Counting down the most prestigious programs since 1984-85
By Harold Shelton, Nick Loucks and Chris Fallica
ESPN Research
Updated: July 21, 2008
What is prestige? What does a college basketball program have to do to prove its prestige? What program is the most prestigious? And who's to judge?
This summer, we decided to tackle the hundreds of Division I men's college basketball teams, weighing the thousands of regular-season and postseason wins and losses, the NBA draft picks, the All-Americans and the national titles to come up with a numerical point system to provide unbiased rankings of every college hoops program's success since the start of the 1984-85 season. Normally when you see these rankings, they are the "expert" opinion of one or more people whose knowledge (and sanity) usually is questioned by those who disagree.
But with ESPN's Prestige Rankings, there is no such argument. We let the numbers do the talking. We assigned point values for certain successes (win a national title, earn 25 points) and failures (get your program banned from the NCAA tournament, lose three points), put all the seasons through our big calculator and came up with the No. 1 program (and the No. 300 program) of the past 24 seasons.
Why cut it off at the 1984-85 season?
The 1985 postseason was the first NCAA tournament that was expanded to the 64-team format (precursor to the current 65-team format), in which a champion must play at least six games to win a national title. That span -- 24 seasons -- is a large enough sample size to get a true barometer of a program's recent history.
This is also an era of the game in which parity has ruled. UCLA will not top the rankings thanks to its domination in the '60s and '70s. NC State, San Francisco, Wyoming and CCNY aren't cracking the Top 50 because their national titles came before 1985. Minnesota won't get credit for having two top-two NBA draft picks in the '70s.
It was a different world for college basketball back then, and those accomplishments, as remarkable as they are, aren't a factor here.
Explanation of the scoring system
We wanted to account for a program's positive accomplishments. National titles and deep advances in the NCAA tournament are the big point-getters.
Having the best record in your conference's regular season is a fairly big deal, as well. We didn't just give out points here for conference titles. (Considering how many conferences are split into divisions and award shares of the title for, say, a 12-6 team from the West Division when a 14-4 team is in the East Division. In this scoring system, the 14-4 team would be the only one to earn five points.)
We also doled out four points for conference tournament titles. These were given fewer points than a regular-season title because a three- or four-day stretch of domination in your conference shouldn't be rewarded as much as a season-long one. For conferences that didn't hold conference tourneys (notably the Pac-10 and Big Ten for years and the Ivy currently), we simply awarded the points to the team that was given the conference's automatic bid to that year's NCAA tournament.
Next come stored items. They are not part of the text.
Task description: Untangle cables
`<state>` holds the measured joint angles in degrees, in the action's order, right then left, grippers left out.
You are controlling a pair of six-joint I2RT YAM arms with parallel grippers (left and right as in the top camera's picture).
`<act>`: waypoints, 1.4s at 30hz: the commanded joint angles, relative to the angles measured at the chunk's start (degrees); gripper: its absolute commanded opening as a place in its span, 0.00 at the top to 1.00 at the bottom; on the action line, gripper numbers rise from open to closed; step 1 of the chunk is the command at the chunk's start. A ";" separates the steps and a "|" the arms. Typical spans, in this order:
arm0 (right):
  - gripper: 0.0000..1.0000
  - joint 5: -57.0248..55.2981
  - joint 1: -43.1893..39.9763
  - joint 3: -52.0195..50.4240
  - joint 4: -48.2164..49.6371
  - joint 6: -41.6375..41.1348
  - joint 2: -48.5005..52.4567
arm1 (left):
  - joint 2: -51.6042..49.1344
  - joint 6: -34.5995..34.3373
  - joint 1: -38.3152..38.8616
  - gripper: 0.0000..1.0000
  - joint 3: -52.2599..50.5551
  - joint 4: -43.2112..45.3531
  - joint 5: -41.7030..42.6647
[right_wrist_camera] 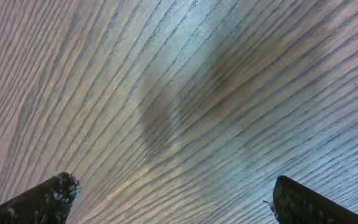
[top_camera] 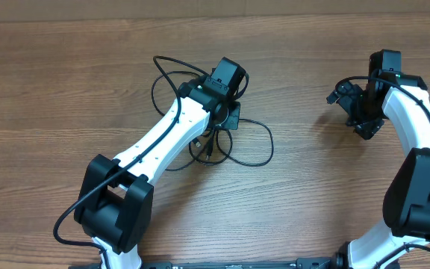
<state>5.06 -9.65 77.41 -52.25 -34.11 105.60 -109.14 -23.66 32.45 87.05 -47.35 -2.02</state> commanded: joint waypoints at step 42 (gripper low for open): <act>0.00 -0.72 -0.07 -0.20 0.20 -0.17 -0.48 | -0.26 23.17 11.72 0.53 -1.53 0.70 8.39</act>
<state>5.06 -9.65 77.41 -52.25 -34.13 105.60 -109.16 -11.03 42.59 86.48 -46.70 4.95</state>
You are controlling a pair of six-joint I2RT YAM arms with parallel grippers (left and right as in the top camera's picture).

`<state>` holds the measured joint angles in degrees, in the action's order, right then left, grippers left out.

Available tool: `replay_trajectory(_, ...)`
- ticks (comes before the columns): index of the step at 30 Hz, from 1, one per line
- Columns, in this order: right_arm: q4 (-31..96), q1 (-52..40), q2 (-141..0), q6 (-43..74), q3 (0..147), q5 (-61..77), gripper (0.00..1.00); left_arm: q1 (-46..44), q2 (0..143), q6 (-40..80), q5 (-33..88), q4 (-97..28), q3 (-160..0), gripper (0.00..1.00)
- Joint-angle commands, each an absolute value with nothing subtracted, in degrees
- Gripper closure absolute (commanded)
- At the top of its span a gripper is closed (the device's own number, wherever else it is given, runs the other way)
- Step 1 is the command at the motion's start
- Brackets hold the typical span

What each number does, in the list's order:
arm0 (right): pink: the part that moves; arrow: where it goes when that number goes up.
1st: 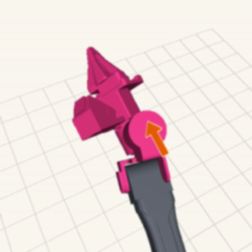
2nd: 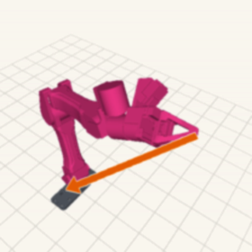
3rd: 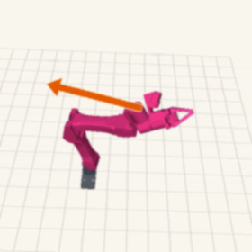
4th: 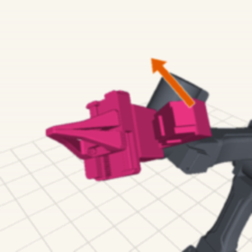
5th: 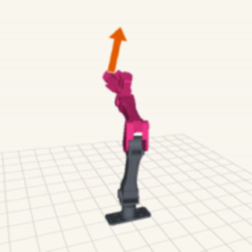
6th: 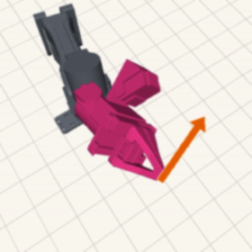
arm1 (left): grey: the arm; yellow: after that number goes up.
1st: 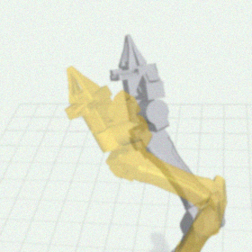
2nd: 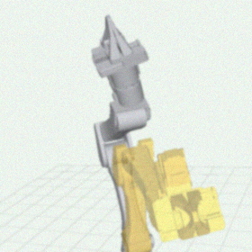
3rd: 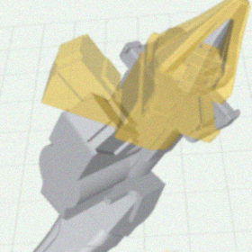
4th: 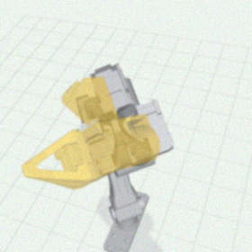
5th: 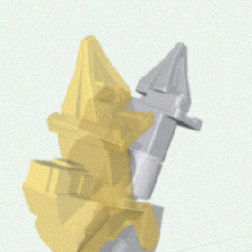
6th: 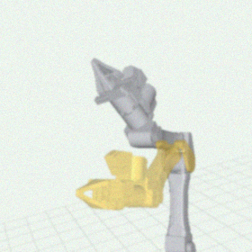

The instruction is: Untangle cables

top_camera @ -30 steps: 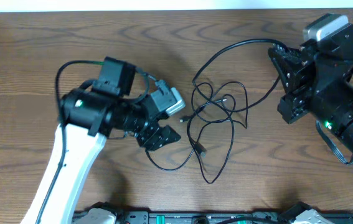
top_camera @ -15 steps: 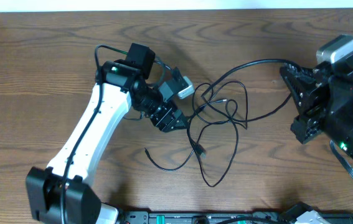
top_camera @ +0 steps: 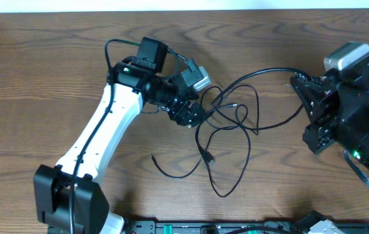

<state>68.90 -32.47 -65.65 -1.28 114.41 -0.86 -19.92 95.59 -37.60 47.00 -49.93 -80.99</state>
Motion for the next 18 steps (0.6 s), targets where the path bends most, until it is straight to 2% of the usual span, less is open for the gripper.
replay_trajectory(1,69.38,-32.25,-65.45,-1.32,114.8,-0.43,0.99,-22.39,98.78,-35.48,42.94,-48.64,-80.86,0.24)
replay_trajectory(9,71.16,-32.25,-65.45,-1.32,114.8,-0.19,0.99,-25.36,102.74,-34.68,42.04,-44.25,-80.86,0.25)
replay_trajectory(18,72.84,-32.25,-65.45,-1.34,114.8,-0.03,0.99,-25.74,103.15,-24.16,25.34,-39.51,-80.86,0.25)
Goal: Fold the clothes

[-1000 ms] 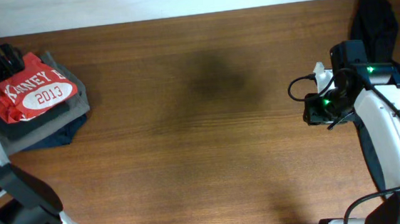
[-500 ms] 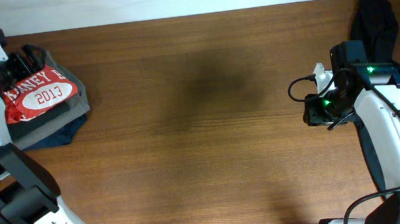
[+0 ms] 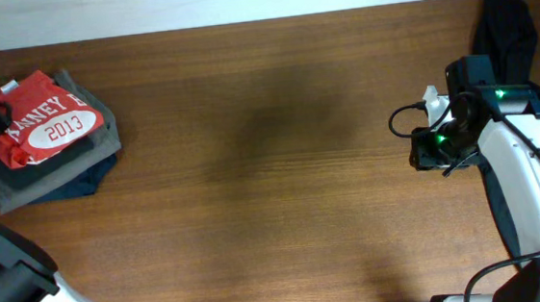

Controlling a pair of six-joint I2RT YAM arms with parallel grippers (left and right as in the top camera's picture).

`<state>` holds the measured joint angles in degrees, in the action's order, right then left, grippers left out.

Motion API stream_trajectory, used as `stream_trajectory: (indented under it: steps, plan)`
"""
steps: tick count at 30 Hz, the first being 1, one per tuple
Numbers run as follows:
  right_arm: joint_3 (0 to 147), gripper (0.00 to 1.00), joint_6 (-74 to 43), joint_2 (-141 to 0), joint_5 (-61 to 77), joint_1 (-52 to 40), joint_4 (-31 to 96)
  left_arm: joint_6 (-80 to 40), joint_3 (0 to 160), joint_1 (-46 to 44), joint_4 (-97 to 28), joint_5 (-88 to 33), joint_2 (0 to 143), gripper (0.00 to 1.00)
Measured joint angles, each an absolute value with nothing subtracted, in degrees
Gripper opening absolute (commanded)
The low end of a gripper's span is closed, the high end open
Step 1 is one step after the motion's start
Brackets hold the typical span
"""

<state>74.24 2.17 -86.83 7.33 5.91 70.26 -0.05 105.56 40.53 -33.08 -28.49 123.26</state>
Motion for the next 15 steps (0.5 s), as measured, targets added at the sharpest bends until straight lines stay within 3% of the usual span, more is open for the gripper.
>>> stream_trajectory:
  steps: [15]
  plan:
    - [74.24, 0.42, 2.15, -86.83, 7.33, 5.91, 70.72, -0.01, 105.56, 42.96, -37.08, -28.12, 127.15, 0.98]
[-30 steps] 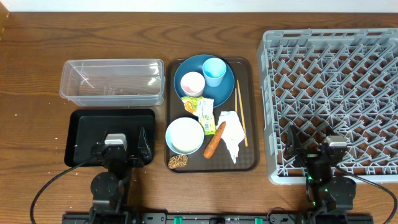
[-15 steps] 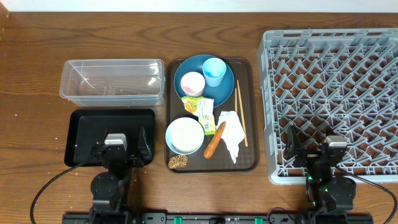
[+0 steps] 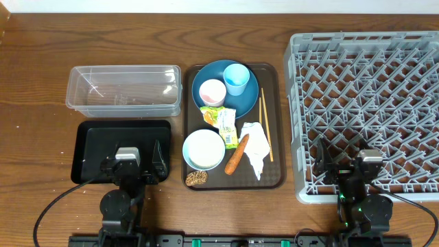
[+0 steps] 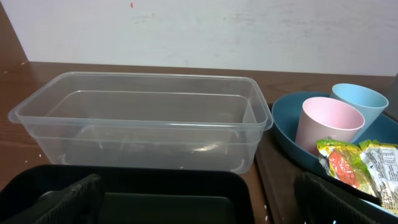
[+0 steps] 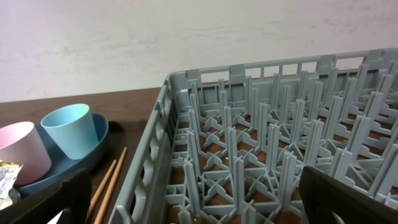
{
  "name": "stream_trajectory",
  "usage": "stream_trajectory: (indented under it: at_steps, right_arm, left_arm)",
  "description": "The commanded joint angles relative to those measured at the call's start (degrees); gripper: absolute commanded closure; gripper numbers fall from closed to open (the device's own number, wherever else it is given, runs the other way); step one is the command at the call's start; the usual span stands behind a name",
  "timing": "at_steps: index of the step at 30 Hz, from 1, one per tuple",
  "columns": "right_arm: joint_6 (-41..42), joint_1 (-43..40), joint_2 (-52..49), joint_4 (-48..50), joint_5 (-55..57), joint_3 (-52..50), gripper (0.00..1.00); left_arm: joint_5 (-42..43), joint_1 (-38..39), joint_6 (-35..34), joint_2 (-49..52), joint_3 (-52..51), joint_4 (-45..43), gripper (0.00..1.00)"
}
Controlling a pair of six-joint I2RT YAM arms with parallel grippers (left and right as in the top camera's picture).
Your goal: Sort waste into correct bins and load items into the dishwasher rack
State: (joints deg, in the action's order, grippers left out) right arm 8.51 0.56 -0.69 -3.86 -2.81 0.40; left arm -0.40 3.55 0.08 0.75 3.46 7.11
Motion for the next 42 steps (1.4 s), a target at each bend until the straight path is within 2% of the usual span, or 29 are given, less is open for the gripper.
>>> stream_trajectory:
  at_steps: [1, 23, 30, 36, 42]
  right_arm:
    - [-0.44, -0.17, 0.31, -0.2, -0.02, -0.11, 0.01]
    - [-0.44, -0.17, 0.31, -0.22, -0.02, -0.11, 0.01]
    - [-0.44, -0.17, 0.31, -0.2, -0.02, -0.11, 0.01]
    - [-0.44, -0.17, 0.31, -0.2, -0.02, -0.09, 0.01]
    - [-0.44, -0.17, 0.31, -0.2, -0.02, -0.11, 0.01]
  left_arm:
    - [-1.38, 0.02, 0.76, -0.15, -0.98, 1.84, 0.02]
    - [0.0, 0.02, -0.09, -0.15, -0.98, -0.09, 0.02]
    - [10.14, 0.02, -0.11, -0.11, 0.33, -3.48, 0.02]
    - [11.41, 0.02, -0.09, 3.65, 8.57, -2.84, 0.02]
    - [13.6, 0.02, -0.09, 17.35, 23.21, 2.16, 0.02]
What about Cinderellas? We all remember 15th-seeded Richmond over Syracuse and 15th-seeded Hampton over Iowa State, and first-round upset wins by 12- through 16-seeds are rewarded accordingly.
We also had to factor in negatives. When your highly seeded team falls flat on its face in the first round against a no-name school, your program loses two points. When your team is caught breaking the rules and the NCAA bans it from the postseason, that is an embarrassment for the fan base. Same thing goes for losing seasons. Both cost your program three points in our rankings.
• National title … 25
• Title game loss … 20
• National semifinal loss … 15
• Elite Eight loss … 10
• Best record in conference's regular season … 5
• 30-plus wins in a season … 5
• Sweet 16 loss … 5
• Conference tournament title … 3
• AP first-team All-American … 3
• Losing in NCAA second round … 3
• Player in top 10 of NBA draft … 2
• NCAA first-round win as a 12-16-seed … 2
• NIT title … 2
• AP second-team All-American … 2
• 20-29 wins in a season … 1
• NCAA tournament berth … 1
• Postseason NIT berth … 1
• AP third-team All-American … 1
• NCAA first-round loss vs. 12-16-seed … -2
• Losing season … -3
• Ban from NCAA tournament … -3
>> Minimum 15 seasons in Division I
** Ties are broken by overall winning percentage since the 1984-85 season
^^ Teams are listed by their current conferences
Using the 15-season minimum, 41 current D-I schools won't qualify, giving us exactly 300 schools.